- _What to work on_: Your response should be the lines from the one containing "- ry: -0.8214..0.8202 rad" through the end of the material, copied exactly and with nothing added.
======== Information shown ========
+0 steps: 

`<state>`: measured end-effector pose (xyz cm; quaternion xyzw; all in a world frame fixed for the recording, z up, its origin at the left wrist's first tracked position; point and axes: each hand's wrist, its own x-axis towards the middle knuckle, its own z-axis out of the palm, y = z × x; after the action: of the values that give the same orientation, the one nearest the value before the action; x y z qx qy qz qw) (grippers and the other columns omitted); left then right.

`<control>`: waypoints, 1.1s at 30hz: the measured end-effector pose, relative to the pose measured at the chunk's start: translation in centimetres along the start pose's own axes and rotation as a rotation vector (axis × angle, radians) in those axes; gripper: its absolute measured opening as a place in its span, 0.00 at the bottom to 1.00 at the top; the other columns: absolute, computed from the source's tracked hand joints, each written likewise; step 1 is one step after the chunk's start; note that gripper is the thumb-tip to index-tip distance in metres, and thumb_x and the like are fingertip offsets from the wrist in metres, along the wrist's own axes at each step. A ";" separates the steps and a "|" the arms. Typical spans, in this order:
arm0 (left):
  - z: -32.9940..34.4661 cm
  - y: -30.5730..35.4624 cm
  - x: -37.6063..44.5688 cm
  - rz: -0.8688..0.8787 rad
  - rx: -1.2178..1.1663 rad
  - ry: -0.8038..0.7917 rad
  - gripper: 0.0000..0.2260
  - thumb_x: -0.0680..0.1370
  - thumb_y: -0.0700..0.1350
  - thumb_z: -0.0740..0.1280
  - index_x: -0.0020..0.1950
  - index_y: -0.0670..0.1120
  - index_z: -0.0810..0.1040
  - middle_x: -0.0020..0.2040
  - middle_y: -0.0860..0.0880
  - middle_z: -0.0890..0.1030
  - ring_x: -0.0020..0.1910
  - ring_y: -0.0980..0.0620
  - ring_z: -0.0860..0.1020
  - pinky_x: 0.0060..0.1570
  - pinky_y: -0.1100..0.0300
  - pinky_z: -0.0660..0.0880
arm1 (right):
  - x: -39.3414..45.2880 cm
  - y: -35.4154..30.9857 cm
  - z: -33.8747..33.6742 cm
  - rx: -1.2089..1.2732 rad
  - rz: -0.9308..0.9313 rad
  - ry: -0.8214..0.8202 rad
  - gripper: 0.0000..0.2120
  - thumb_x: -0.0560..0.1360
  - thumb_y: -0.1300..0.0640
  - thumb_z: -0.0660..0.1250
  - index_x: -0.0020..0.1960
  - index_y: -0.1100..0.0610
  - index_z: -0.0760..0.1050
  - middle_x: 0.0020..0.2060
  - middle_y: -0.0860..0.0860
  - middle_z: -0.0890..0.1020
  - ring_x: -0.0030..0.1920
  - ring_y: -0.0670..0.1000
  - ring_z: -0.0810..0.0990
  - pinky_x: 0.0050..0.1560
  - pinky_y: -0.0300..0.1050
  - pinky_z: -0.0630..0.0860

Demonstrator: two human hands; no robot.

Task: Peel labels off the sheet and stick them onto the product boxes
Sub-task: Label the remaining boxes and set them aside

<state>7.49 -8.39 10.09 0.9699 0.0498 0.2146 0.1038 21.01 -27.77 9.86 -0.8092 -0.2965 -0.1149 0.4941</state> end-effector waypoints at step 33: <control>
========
- _Result_:
  - ry: -0.8214..0.8202 rad
  - gripper: 0.0000..0.2120
  - thumb_x: -0.0560..0.1360
  - thumb_y: -0.1300..0.0640
  - thumb_z: -0.0660..0.1250
  - index_x: -0.0020..0.1960
  - index_y: -0.1100..0.0610
  - index_z: -0.0760..0.1050
  - middle_x: 0.0020..0.2060
  - middle_y: -0.0860..0.0860
  - middle_z: -0.0890..0.1020
  - ring_x: -0.0030..0.1920
  - ring_y: -0.0670..0.1000
  - ring_z: -0.0810..0.0990
  - pinky_x: 0.0050..0.1560
  - pinky_y: -0.0300..0.1050
  - pinky_z: -0.0630..0.0860

Demonstrator: two human hands; no robot.

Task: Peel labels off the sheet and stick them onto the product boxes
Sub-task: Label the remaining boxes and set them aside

<state>7.49 -8.39 10.09 0.9699 0.0498 0.2146 0.1038 21.01 -27.77 9.86 -0.8092 -0.2965 -0.1149 0.4941</state> end-effector waypoints at step 33: <control>

There's nothing else to the answer.